Reproduce only the lines from the one containing "Tag the wooden furniture" through the end of the data, exactly as they stand.

+++ Records provided

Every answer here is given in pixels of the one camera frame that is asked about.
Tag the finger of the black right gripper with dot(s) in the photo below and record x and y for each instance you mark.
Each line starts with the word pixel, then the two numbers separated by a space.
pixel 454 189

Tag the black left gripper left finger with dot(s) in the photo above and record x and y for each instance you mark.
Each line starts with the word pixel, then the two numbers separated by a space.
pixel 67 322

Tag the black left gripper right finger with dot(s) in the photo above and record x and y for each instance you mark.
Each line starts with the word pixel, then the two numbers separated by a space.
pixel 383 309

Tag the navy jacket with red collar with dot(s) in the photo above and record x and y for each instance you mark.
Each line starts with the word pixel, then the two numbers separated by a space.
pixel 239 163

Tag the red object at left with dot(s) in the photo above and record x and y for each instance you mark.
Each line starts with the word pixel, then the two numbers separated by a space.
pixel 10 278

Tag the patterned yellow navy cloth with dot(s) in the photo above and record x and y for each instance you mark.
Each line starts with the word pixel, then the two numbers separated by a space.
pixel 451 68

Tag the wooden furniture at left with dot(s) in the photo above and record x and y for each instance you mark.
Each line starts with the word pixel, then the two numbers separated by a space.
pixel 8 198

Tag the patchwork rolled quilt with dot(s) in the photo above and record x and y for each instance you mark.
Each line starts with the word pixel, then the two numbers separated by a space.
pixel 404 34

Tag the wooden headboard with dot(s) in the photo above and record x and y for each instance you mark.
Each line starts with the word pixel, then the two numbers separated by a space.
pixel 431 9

++++++

#### Result for this exercise:
Tag the wooden furniture at left with dot(s) in the photo above and record x and y for each instance you mark.
Each line starts with the word pixel, then the two numbers separated by a space.
pixel 8 198

Tag the patchwork rolled quilt with dot(s) in the photo above and record x and y for each instance you mark.
Each line starts with the word pixel, then the two numbers separated by a space.
pixel 404 34

Tag the wooden headboard with dot(s) in the photo above and record x and y for each instance you mark.
Each line starts with the word pixel, then the two numbers separated by a space.
pixel 431 9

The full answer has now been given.